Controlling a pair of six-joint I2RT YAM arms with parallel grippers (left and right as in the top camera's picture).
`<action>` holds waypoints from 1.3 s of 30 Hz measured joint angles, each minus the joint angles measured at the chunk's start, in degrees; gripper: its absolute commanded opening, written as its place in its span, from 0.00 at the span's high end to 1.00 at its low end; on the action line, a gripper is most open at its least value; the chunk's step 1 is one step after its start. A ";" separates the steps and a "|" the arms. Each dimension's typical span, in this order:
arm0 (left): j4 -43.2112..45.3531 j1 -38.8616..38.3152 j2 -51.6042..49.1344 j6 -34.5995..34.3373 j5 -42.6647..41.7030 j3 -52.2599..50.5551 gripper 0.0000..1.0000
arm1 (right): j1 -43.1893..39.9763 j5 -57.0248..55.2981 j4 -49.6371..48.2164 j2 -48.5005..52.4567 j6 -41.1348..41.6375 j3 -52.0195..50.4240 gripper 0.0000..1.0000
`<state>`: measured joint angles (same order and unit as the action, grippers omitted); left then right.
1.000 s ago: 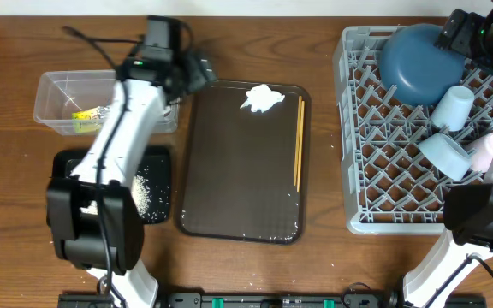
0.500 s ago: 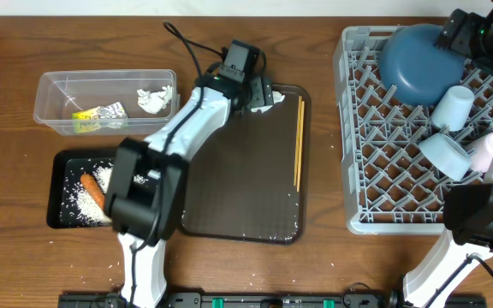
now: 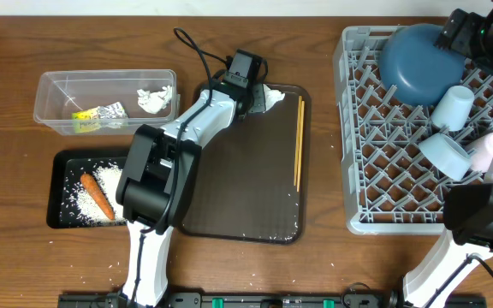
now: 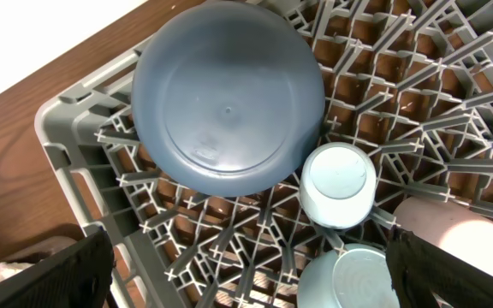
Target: Sort waste into correct bins and load items into the dishwasher rack
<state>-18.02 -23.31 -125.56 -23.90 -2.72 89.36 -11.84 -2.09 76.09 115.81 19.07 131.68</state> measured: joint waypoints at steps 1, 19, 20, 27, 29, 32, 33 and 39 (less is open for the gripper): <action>-0.57 0.00 0.15 -0.02 0.02 0.00 0.94 | 0.00 0.00 0.00 0.00 0.02 0.00 0.01; -13.38 8.04 29.00 -0.55 32.74 0.13 0.94 | 0.00 0.00 0.00 0.00 0.00 0.00 0.01; -15.08 9.66 28.74 -1.31 33.66 0.13 0.93 | 0.00 0.00 0.00 0.00 0.00 0.00 0.01; -23.56 20.17 25.42 -10.36 35.41 0.07 0.26 | 0.00 0.00 0.00 0.00 0.00 0.00 0.01; -23.67 22.32 24.81 -11.72 33.94 0.07 0.16 | 0.00 0.00 0.00 0.00 0.00 0.00 0.01; -24.52 24.68 24.28 -13.14 30.69 0.07 0.11 | 0.00 0.00 0.00 0.00 0.00 0.00 0.01; -24.96 25.16 24.26 -13.51 29.55 0.07 0.11 | 0.00 0.00 0.00 0.00 0.00 0.00 0.01; -29.92 25.59 24.30 -14.08 23.50 0.04 0.10 | 0.00 0.00 0.02 0.00 0.00 0.00 0.01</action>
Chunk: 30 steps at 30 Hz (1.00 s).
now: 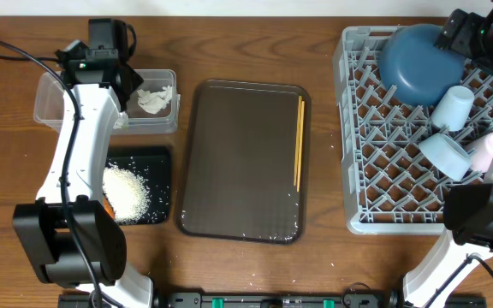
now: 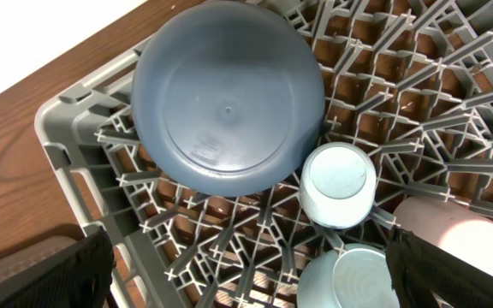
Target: Sort waste into correct bins and load items into the dishwasher rack
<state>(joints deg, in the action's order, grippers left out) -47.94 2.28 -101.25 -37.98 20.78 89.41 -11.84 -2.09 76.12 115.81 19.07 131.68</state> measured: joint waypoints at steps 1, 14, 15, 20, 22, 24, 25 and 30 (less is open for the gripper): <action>-0.85 -0.15 0.07 0.00 -0.87 0.00 0.10 | 0.00 0.00 0.00 0.00 0.00 0.00 0.01; -12.20 -6.40 18.71 -0.79 -5.73 -1.22 0.10 | 0.00 0.00 -0.02 0.00 0.00 0.00 0.01; -12.26 -6.62 20.96 -0.83 -5.73 -2.64 0.10 | 0.00 0.00 0.00 0.00 0.00 0.00 0.01; -10.40 -7.30 32.30 -1.09 -6.69 -16.11 0.10 | 0.00 -0.02 0.00 0.00 0.00 0.00 0.01; -7.58 -7.34 36.50 -1.05 -8.90 -22.29 0.10 | 0.00 0.00 0.00 0.00 0.00 0.00 0.01; -2.97 -7.34 40.81 -0.96 -12.68 -28.37 0.10 | 0.00 0.00 0.00 0.00 0.00 0.00 0.01; -1.16 -7.34 42.82 -0.90 -14.78 -30.99 0.10 | 0.00 0.04 0.02 0.00 0.02 0.00 0.01; 1.95 -7.43 48.85 -1.07 -20.41 -38.62 0.10 | 0.00 0.00 0.00 0.00 0.00 0.00 0.01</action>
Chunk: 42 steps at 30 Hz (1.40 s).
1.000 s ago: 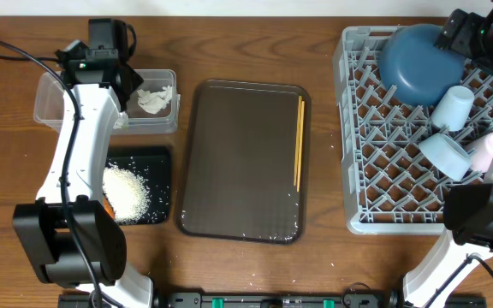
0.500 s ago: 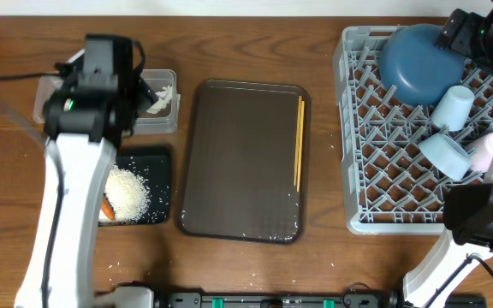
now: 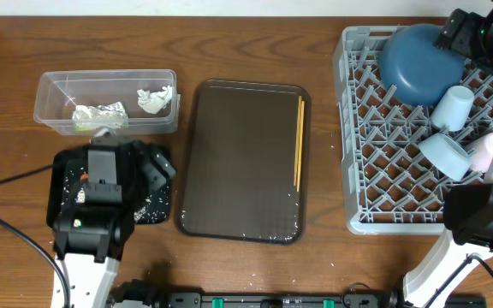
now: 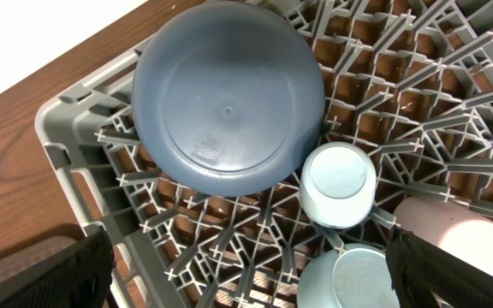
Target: Sort waste into correct bins and load items into the dishwasher rack
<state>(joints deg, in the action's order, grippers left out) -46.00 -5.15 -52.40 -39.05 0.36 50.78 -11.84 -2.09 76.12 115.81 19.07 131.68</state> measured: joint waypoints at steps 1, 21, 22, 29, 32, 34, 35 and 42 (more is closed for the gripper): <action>-0.13 0.02 0.39 -0.17 0.13 -0.52 0.10 | 0.00 0.02 0.00 0.00 0.00 0.00 0.01; -3.06 27.04 1.81 -10.69 7.06 -0.74 0.01 | 0.00 0.02 0.00 0.00 0.00 0.00 0.01; -3.06 27.23 1.75 -10.71 7.02 -0.74 0.01 | 0.00 0.02 0.00 0.00 0.00 0.00 0.01; -3.06 27.28 0.94 -10.71 6.40 -0.74 0.01 | 0.00 3.30 0.00 0.00 0.02 0.00 0.01; -3.06 27.28 0.72 -10.71 6.38 -0.74 0.01 | 0.00 10.10 1.64 0.00 0.04 0.00 0.01; -3.06 27.28 0.63 -10.73 6.29 -0.74 0.01 | 0.02 16.81 3.96 0.00 0.07 0.00 0.01; -3.06 27.28 0.63 -10.73 6.23 -0.74 0.01 | 0.13 20.79 4.55 0.00 -0.07 -0.02 0.01; -3.04 27.28 0.63 -10.73 6.14 -0.74 0.01 | 9.31 26.97 8.48 0.07 -3.63 -0.07 0.01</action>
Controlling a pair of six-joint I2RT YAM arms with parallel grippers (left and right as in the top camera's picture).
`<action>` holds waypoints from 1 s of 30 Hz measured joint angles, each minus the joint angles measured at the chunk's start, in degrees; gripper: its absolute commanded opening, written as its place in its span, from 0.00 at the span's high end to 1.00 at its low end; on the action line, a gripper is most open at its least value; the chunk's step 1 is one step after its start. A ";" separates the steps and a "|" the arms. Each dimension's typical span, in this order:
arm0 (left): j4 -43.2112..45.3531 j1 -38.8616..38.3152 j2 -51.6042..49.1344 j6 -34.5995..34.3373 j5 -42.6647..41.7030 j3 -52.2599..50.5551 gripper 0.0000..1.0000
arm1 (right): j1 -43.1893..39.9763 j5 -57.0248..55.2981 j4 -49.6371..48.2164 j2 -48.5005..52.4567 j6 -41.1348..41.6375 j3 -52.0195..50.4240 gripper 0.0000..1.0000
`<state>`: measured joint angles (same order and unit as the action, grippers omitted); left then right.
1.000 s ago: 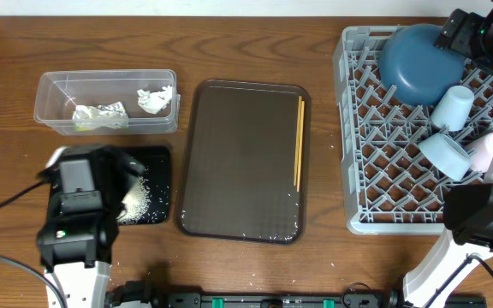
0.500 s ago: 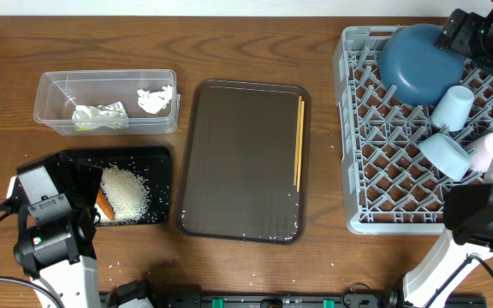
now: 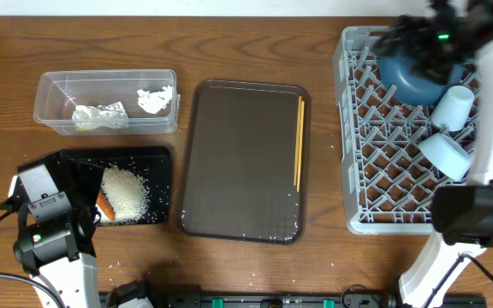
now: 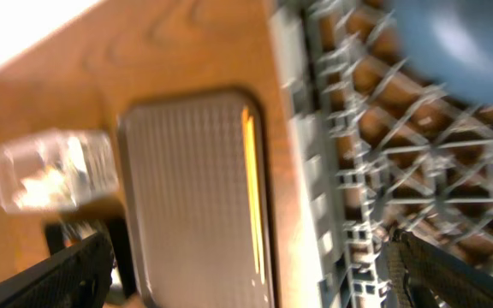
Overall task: Sort waste into correct bins and load items into the dishwasher rack
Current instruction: 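Move the right gripper over the wooden chopsticks on the tray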
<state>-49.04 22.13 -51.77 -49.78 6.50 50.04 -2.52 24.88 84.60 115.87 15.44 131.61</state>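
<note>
A pair of yellow chopsticks (image 3: 298,141) (image 4: 251,188) lies along the right side of the brown tray (image 3: 238,171). The grey dishwasher rack (image 3: 346,128) holds a blue bowl (image 3: 409,73), two pale blue cups (image 3: 452,107) and a pink cup (image 3: 484,152). My right gripper (image 4: 251,269), blurred in motion, is over the rack's far left corner (image 3: 409,34), open with nothing between its fingers. My left arm (image 3: 50,218) is folded at the near left; its fingers cannot be made out.
A clear bin (image 3: 58,85) at the far left holds crumpled paper (image 3: 152,100) and a wrapper. In front of it, the black bin (image 3: 135,154) holds rice (image 3: 125,190) and a carrot (image 3: 103,205). Rice grains dot the tray's near edge.
My left arm has drawn back from over the black bin to the near left corner, uncovering the rice and carrot. My right gripper has moved from above the bowl toward the rack's left edge.
My left gripper was at a crumpled paper on the tray's far edge. It was then over the clear bin and the tray edge was bare. Later it hung over the black bin, with more paper in the clear bin. The right arm stayed over the rack until now.
</note>
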 measured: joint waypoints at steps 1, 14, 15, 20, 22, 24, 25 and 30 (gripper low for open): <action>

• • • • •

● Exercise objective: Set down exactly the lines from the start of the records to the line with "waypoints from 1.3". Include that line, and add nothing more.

● Response:
Controlling a pair of six-joint I2RT YAM arms with parallel grippers (left and right as in the top camera's picture).
`<action>` holds waypoints from 1.3 s of 30 Hz measured joint angles, each minus the joint angles measured at the chunk's start, in degrees; gripper: its absolute commanded opening, written as its place in its span, from 0.00 at the span's high end to 1.00 at its low end; on the action line, a gripper is most open at its least value; the chunk's step 1 is one step after its start. A ";" separates the steps and a "|" the arms. Each dimension's typical span, in this order:

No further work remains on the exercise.